Decoding Poorly Formatted Fields

Orchestrate will use available context clues and robust parsing mechanisms to extract data even when it is poorly formatted. For example:

  • Deciphering non-standard fields (like “Y” or “N” where true/false was expected).
  • Gracefully handling parsing errors (such as missing quotes or undeclared namespaces) that might render XML invalid for standard parsers.
  • Recognizing dozens of different date/time formats, including partial data.

Terminology Uplift

The Convert API utilizes the Terminology API to transform uncoded, proprietary-coded, or free text source terms (CodableConcepts) to well-formed codings in standard reference systems like ICD-10-CM, SNOMED, and LOINC®. This can happen in many ways, but several common scenarios are described in detail below.

CodeSystem OID Matching

Source data coded with a reference CodeSystem OID will be matched to a corresponding coding with the appropriate system URI, reference code, and display. This results in a standardized coding conformant with the FHIR specification.

For example: The original source data references an ICD10CM code using the CodeSystem OID (2.16.840.1.113883.6.90). The Convert API will create an additional coding with the proper ICD10 system URI (http://hl7.org/fhir/sid/icd-10-cm), reference code, and display value.

Field Source Data Additional Coding
Display Type 2 diabetes Type 2 diabetes mellitus without complications
Code E119 E11.9
System urn:oid:2.16.840.1.113883.6.90 http://hl7.org/fhir/sid/icd-10-cm

Equivalent Concepts

Additional reference codings may be included if they represent an equivalent concept to the original source data.

For example: The original source data references a SNOMED code.
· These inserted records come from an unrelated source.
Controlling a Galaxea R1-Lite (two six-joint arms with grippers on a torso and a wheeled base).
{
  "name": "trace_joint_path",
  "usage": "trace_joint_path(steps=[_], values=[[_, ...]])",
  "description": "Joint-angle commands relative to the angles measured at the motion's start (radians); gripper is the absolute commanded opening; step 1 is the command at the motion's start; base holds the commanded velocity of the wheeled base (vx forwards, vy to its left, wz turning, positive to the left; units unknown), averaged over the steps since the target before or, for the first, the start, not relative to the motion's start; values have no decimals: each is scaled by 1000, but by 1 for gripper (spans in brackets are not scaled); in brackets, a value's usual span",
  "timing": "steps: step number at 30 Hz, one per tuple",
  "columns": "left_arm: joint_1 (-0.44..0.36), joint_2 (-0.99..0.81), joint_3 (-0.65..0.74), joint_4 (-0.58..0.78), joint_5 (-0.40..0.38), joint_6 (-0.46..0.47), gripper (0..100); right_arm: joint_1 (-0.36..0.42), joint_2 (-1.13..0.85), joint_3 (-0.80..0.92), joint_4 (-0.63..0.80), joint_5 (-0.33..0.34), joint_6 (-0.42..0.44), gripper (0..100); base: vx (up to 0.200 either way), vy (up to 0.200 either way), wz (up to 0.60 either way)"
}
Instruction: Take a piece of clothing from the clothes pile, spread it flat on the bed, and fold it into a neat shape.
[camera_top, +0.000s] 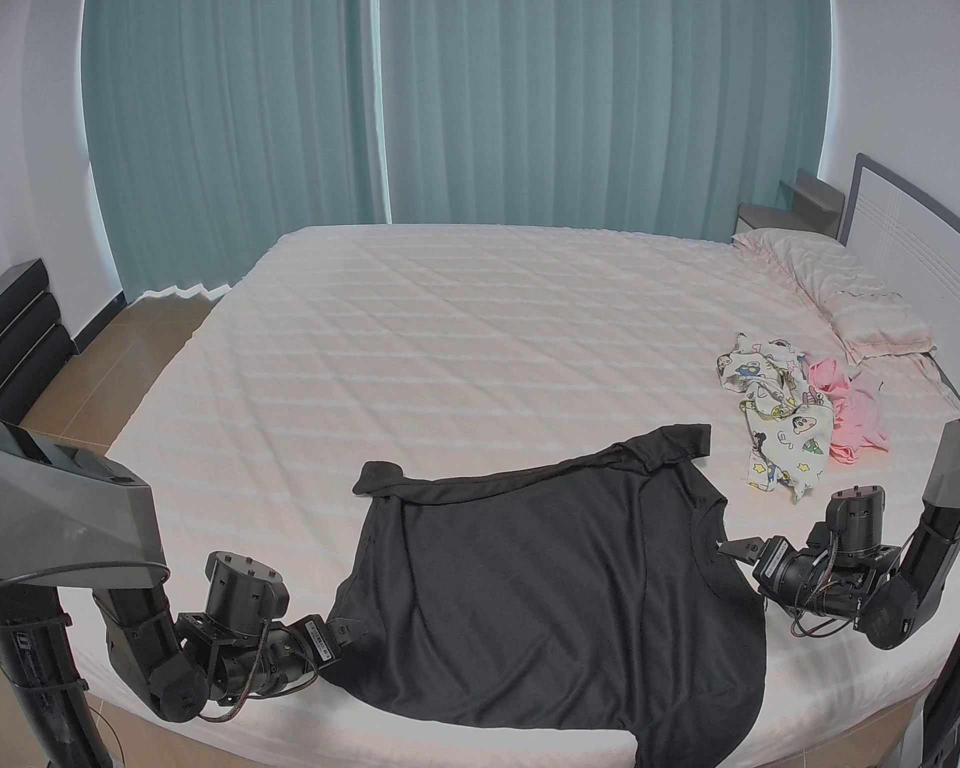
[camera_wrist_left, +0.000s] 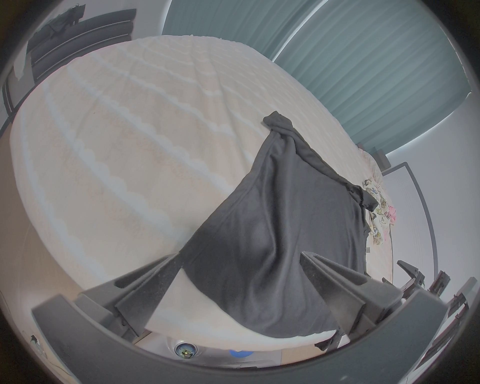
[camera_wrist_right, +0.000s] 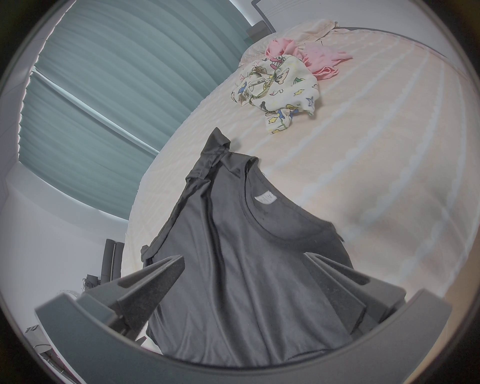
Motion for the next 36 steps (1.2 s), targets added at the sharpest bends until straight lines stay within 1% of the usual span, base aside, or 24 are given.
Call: trace_joint_path(steps=[1,2,7,13,20,28,29,33,36], values=[[13,15,2,0,-3,1,100,4,-14,9,0,1,0,100,-200,0,0],[14,16,-3,0,-3,1,100,4,-12,9,0,1,-1,100,-200,0,0],[14,62,-40,-1,9,1,100,4,-15,9,0,1,-1,100,0,0,0],[6,119,-127,-1,89,-7,100,-1,-11,3,-2,1,0,100,0,0,0],[13,143,-204,9,103,-21,100,7,-14,3,-2,-1,-1,100,0,0,0],[28,189,-217,9,107,-15,100,8,-17,3,-2,-1,-1,100,0,0,0],[29,189,-217,9,107,-16,0,8,-17,4,-2,-1,-1,100,0,0,0],[42,180,-201,11,109,-11,0,8,-15,4,-2,-1,-1,100,0,0,0],[43,180,-171,11,130,10,0,8,-19,4,-2,-1,-1,100,0,0,0]])
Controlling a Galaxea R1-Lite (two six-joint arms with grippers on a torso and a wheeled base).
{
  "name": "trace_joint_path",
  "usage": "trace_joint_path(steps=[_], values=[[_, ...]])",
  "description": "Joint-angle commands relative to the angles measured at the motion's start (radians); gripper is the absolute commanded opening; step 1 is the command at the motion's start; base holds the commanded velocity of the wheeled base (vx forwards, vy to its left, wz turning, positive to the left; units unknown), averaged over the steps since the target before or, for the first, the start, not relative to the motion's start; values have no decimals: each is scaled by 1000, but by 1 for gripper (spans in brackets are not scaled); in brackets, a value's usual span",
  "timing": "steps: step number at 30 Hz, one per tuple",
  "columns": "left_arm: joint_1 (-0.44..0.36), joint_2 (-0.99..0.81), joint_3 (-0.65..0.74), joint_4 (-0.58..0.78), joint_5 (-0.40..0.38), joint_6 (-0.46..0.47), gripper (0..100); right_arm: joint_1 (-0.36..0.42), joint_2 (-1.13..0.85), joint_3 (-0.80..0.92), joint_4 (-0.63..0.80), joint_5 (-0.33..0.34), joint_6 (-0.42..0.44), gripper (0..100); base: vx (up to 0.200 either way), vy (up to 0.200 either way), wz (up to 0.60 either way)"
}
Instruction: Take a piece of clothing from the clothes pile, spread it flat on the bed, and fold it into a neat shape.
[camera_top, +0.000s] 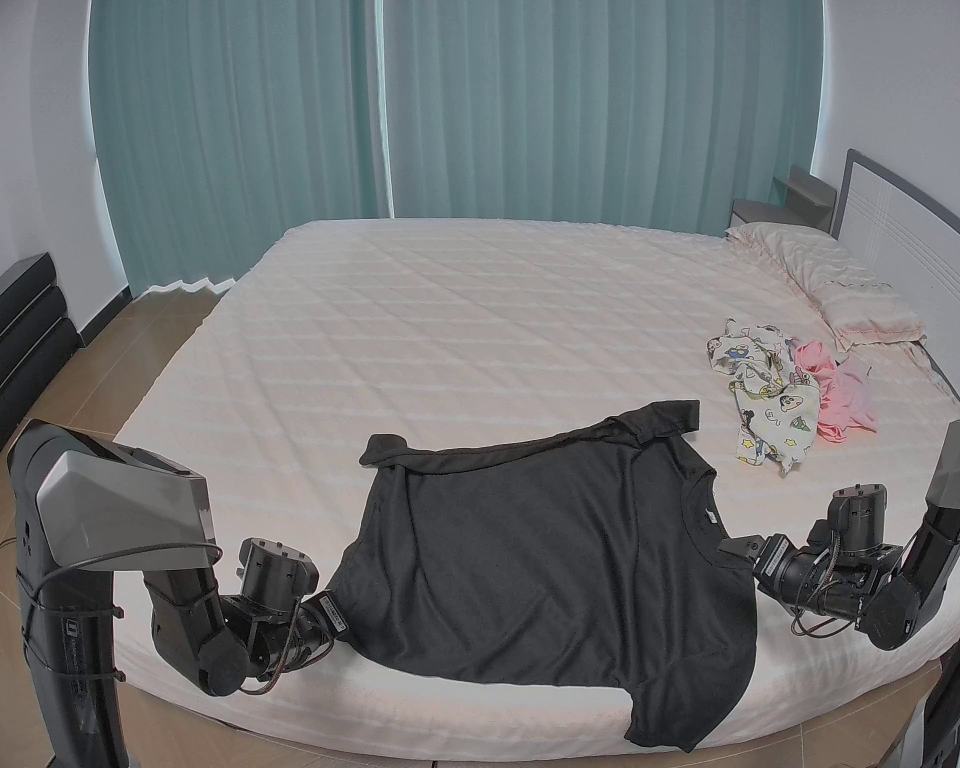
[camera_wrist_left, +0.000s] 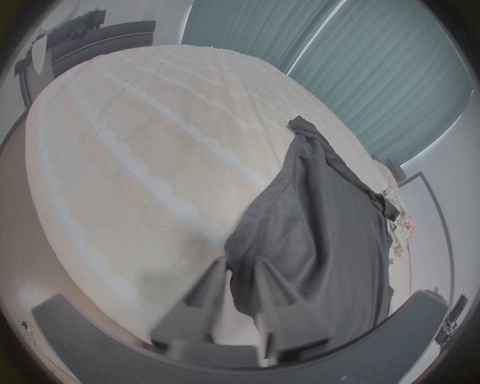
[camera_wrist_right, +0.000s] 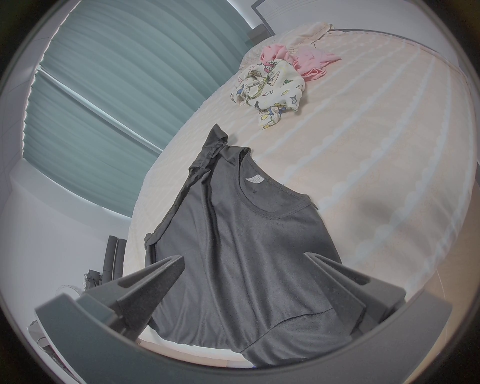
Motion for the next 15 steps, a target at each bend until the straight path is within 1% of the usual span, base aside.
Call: trace_joint_path(steps=[1,5,9,15], values=[[5,3,33,0,21,29,0,0,-3,2,0,1,0,100,0,0,0],[6,-6,68,0,42,80,0,0,-3,4,-2,1,-2,100,0,0,0],[5,-35,105,7,42,103,0,0,-3,4,0,1,-7,100,0,0,0],[3,-83,131,80,44,152,0,2,-6,11,0,1,-19,100,0,0,0]])
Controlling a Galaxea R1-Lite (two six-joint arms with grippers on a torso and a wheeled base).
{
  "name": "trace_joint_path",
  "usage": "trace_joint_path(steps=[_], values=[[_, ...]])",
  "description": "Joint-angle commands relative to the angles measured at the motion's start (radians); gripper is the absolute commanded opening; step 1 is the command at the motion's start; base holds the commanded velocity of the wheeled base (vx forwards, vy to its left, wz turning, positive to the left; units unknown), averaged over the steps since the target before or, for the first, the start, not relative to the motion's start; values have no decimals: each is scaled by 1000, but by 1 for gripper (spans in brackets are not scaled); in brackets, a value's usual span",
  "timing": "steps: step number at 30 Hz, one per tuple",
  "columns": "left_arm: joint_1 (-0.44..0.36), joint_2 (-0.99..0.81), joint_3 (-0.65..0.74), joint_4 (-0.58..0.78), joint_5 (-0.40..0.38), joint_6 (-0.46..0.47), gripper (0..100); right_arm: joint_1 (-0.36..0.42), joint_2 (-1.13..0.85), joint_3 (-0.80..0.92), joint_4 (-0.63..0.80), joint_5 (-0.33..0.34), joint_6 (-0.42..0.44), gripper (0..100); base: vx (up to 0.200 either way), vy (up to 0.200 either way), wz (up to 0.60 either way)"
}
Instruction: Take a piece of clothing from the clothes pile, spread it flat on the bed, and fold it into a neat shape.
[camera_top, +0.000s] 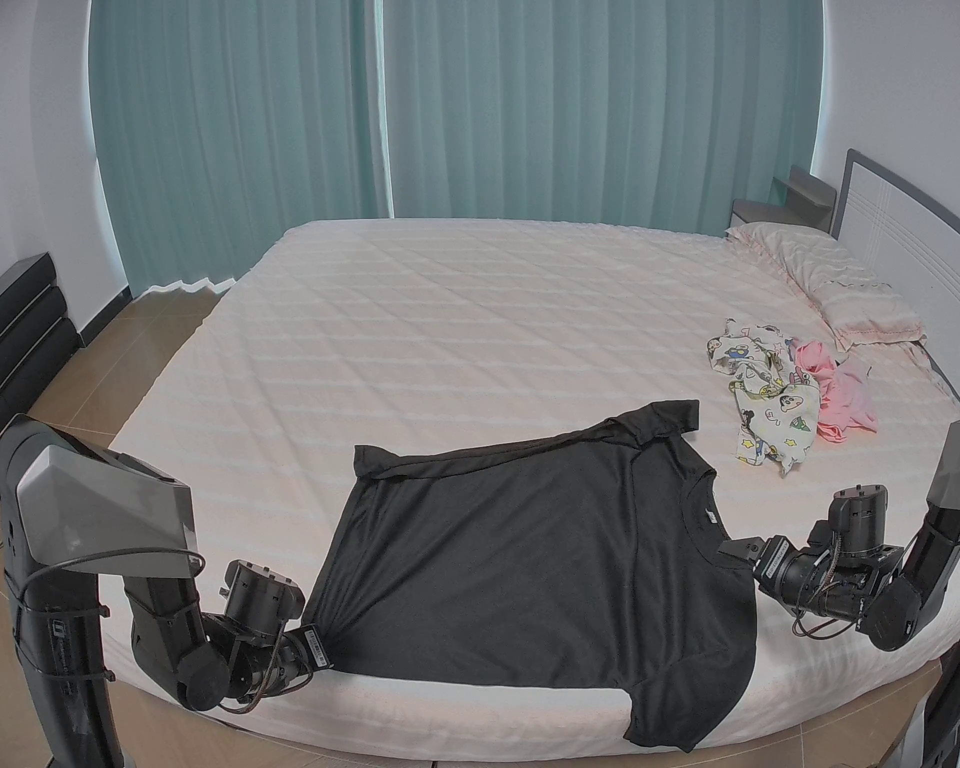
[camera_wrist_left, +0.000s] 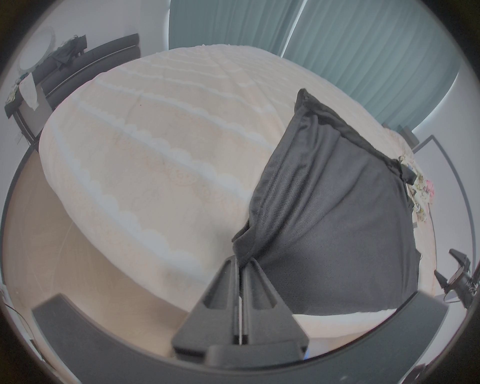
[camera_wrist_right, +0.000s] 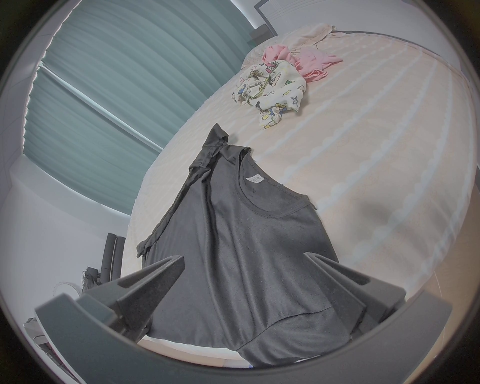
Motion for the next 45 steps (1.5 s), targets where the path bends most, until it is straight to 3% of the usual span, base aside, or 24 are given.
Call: trace_joint_path(steps=[1,13,20,21,30,41,45], values=[[-1,-49,15,44,2,13,0,0,-3,7,0,1,-3,100,0,0,0],[-7,-175,16,295,2,70,0,2,-2,13,0,-1,-12,100,0,0,0],[-7,-162,9,301,-1,70,0,3,1,13,0,1,-18,100,0,0,0],[-7,-161,10,302,-3,69,100,3,0,13,0,1,-18,100,0,0,0],[1,-204,1,290,-12,69,100,3,-3,13,0,-1,-20,100,0,0,0],[22,-271,-14,172,-90,27,100,20,-6,15,0,-4,-18,100,0,0,0],[33,-267,-13,143,-90,19,100,22,-8,15,0,-6,-20,100,200,0,0]])
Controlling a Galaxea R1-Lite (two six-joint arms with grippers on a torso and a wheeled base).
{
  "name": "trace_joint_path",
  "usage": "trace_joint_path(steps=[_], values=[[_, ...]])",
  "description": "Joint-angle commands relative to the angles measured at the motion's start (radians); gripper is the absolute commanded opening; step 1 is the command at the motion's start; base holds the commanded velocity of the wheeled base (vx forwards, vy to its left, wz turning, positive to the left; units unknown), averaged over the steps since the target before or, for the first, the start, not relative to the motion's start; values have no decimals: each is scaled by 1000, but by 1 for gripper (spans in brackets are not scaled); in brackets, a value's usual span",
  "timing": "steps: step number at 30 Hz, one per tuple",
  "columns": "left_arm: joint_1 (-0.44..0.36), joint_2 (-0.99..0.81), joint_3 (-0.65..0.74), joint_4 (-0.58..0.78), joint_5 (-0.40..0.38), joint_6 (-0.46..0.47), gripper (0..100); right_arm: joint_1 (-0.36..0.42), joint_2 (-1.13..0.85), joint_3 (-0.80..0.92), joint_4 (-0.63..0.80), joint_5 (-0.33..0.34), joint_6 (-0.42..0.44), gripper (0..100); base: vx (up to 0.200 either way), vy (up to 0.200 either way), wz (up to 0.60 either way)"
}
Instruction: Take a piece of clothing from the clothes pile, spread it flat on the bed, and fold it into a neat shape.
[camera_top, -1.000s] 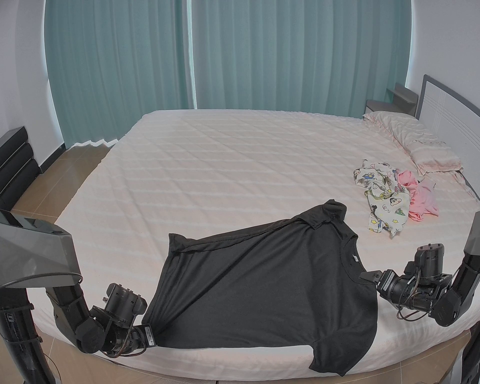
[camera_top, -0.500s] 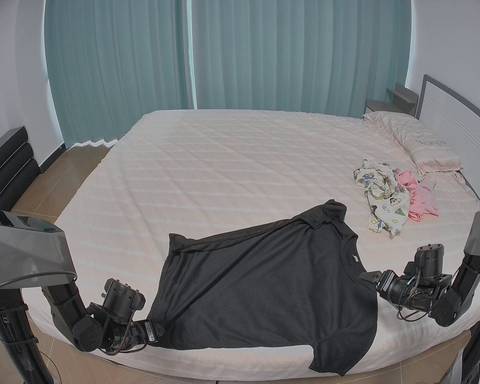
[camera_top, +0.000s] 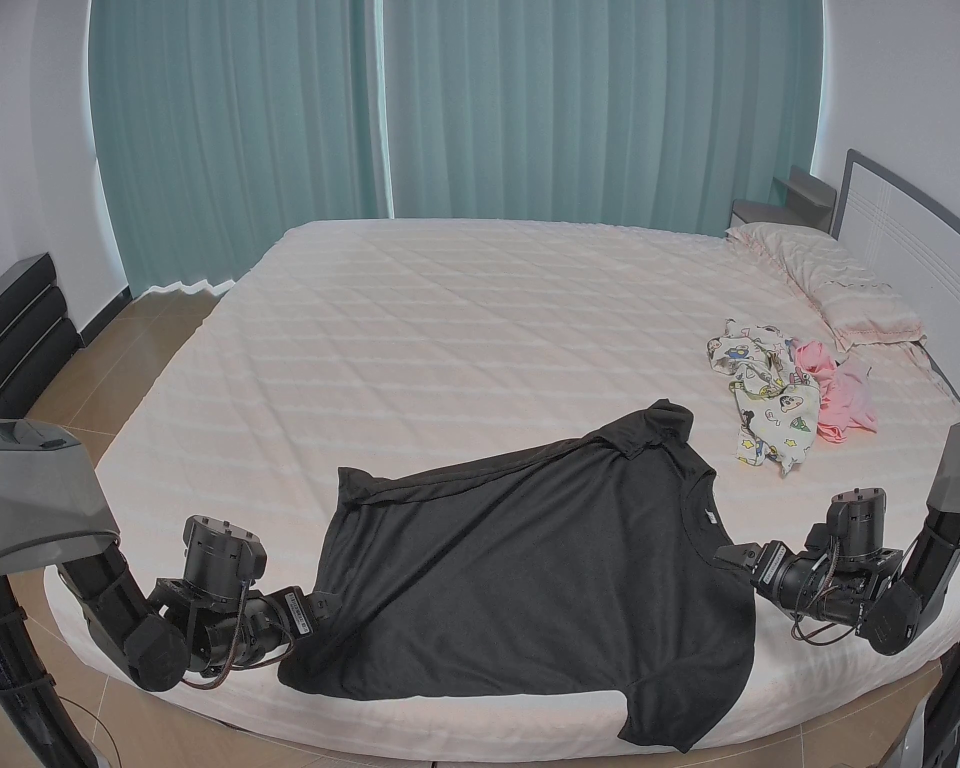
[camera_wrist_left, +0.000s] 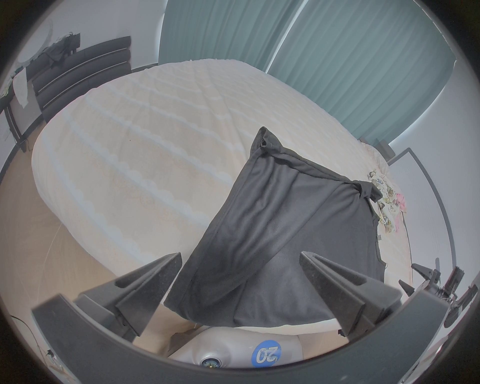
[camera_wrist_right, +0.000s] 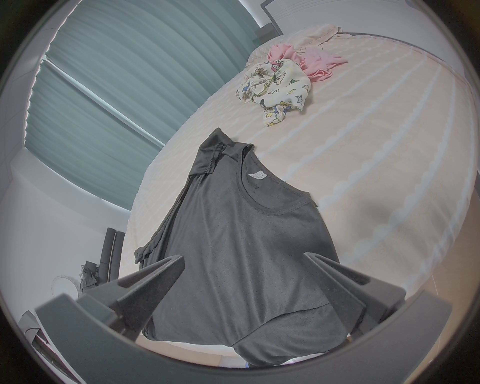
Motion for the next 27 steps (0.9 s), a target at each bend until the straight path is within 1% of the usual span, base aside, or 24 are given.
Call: trace_joint_path(steps=[1,8,16,19,23,27], values=[[8,-3,3,-5,0,-2,100,4,-2,0,0,0,0,100,200,0,0],[9,10,-5,-8,0,-5,100,6,-5,0,0,0,0,100,200,0,0],[9,20,-17,-10,0,-30,100,13,-4,5,-3,1,0,100,0,0,0],[8,40,-33,-10,1,-57,100,15,-4,5,-3,1,1,100,0,0,0],[6,46,-37,-10,1,-62,100,21,-5,5,-2,0,1,100,0,0,0],[6,48,-37,-10,1,-62,100,23,-5,7,-3,0,1,100,0,-200,0]])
The Convert API will create an additional coding for the corresponding ICD10 code.

Field Source Data Additional Coding
Display Mitral stenosis and aortic insufficiency (disorder) Rheumatic disorders of both mitral and aortic valves
Code 194734000 I08.0
System http://snomed.info/sct http://hl7.org/fhir/sid/icd-10-cm

It is possible for a single input to drive several equivalent concepts. For instance, an NDC code may result in equivalent NDC, RxNorm and CVX codes.

Natural Language Processing

Uncoded source data may result in a reference coding if the textual description is sufficient to derive a representative reference.

For example: The original source data references a lab with code “hba1c”. The Convert API can match that to the appropriate SNOMED procedure coding.

Field Source Data Additional Coding
Display hba1c Hemoglobin A1c measurement (procedure)
Code hba1c 43396009
System LabService http://snomed.info/sct

Standardization

The standardization process ensures that the resulting output not only adheres to the relevant standards (FHIR, HL7, C-CDA, etc.) but also presents the data in a consistent, reliable, easy-to-use format.

  • Sections/resources are presented in a consistent order across similar documents.
  • Human-readable blocks follow a consistent format.
  • Information is present in consistent fields regardless of vendor.
  • Terminology is consistent across similar clinical concepts.